- What you will do: For the material that follows, return exactly the lines from the one with "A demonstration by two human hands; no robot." through the one with "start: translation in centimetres", both ends included.

- Material to process:

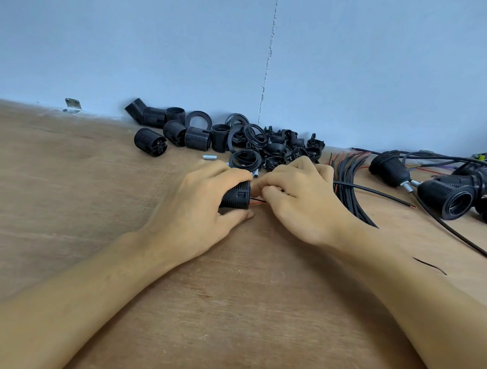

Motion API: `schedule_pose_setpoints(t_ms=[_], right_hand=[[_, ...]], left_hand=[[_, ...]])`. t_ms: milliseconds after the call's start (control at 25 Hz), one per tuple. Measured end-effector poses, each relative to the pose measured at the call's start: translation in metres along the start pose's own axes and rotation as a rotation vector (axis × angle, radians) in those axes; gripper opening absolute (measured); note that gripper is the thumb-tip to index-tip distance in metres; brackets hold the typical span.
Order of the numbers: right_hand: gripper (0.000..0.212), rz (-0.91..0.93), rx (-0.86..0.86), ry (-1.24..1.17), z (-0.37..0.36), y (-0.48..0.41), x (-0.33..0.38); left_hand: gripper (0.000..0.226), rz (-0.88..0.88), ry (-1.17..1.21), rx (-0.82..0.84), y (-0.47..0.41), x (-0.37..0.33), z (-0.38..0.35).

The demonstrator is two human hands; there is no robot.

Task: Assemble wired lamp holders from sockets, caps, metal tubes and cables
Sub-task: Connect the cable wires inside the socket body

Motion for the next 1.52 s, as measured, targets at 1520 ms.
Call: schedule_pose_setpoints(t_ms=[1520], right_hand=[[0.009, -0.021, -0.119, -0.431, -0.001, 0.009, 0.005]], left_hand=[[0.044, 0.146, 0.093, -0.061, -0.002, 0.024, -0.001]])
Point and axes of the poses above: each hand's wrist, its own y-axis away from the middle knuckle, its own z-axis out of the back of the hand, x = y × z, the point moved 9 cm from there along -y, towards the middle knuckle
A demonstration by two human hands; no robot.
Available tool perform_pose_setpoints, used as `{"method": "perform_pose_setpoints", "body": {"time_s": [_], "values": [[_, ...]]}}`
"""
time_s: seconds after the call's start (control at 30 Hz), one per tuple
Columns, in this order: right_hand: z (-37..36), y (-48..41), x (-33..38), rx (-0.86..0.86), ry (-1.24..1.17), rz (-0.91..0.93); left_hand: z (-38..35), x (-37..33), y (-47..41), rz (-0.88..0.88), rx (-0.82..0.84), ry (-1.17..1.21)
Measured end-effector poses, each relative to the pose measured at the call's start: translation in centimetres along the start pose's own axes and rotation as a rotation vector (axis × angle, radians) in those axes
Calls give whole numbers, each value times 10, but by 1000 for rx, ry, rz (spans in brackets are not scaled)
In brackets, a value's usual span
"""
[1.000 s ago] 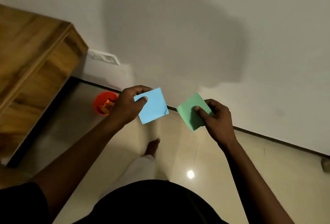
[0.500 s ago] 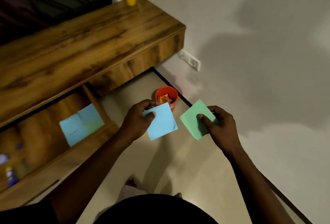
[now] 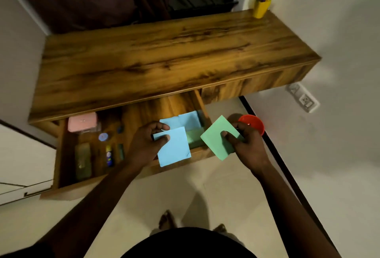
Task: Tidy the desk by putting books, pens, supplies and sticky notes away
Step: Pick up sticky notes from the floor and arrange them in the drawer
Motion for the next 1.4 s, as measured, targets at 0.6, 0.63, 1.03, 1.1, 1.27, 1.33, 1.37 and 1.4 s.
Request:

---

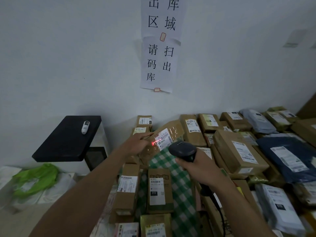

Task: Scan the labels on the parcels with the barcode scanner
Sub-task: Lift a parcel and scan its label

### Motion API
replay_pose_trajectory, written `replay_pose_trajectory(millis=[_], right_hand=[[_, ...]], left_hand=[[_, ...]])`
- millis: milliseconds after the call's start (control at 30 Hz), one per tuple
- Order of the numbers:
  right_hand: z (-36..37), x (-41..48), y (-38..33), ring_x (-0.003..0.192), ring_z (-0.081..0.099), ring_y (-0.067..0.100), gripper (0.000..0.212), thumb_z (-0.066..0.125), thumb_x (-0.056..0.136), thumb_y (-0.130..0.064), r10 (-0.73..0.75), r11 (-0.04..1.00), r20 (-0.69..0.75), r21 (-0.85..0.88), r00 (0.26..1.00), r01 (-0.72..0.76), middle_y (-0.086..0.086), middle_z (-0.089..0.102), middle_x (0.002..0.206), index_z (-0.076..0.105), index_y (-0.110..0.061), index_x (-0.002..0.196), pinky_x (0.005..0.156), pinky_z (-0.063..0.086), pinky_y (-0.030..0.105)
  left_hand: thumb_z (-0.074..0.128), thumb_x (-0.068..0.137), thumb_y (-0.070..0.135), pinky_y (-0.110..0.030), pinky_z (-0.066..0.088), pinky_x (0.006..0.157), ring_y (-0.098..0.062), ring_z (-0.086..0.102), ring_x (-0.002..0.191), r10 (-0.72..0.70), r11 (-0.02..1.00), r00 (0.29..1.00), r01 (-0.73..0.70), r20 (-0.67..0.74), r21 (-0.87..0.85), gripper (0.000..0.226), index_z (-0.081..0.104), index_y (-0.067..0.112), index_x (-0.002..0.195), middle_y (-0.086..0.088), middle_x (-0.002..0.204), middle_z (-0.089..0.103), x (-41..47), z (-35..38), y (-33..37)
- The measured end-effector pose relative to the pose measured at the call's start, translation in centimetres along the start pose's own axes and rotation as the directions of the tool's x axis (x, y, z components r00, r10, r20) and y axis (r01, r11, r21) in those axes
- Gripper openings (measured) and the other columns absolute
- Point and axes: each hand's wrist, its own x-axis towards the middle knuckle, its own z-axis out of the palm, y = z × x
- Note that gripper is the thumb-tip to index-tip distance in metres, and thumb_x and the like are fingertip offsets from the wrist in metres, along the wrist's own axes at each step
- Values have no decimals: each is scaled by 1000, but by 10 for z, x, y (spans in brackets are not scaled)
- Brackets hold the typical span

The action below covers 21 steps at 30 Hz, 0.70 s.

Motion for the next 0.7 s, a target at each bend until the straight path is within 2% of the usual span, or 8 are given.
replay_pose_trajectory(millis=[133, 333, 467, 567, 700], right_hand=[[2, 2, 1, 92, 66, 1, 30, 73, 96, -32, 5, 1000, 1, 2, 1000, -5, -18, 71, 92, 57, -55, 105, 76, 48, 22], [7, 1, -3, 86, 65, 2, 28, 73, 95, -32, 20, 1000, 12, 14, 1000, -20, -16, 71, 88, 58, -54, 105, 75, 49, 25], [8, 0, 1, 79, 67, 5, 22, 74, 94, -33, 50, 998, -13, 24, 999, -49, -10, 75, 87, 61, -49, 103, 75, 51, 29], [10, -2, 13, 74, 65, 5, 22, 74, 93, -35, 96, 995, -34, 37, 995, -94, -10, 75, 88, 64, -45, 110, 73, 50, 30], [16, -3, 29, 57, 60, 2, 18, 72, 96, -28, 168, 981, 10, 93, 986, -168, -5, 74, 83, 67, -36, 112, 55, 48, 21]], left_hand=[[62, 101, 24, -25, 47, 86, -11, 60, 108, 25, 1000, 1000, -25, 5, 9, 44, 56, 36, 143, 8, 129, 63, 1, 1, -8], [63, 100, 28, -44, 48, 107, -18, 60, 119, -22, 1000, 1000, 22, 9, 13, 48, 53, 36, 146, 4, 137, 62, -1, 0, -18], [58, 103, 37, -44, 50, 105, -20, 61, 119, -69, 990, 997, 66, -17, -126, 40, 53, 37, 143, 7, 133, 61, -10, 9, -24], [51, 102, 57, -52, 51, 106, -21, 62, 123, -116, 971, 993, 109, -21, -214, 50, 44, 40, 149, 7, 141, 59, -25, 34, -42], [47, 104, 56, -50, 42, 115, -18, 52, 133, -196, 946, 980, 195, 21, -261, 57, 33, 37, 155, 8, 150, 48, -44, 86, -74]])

- Output:
A demonstration by two human hands; no robot.
Available tool perform_pose_setpoints, used as `{"method": "perform_pose_setpoints", "body": {"time_s": [_], "values": [[_, ...]]}}`
"""
time_s: seconds after the call's start (control at 30 Hz), one per tuple
Columns, in this order: right_hand: z (-37..36), y (-48..41), x (-33..38), rx (-0.86..0.86), ry (-1.24..1.17), rz (-0.91..0.93); left_hand: z (-38..35), x (-37..33), y (-47..41), rz (-0.88..0.88), rx (-0.82..0.84), ry (-1.17..1.21)
Measured end-effector poses, each relative to the pose measured at the call's start: translation in centimetres along the start pose's own axes and rotation as a rotation vector (axis × angle, radians) in those axes

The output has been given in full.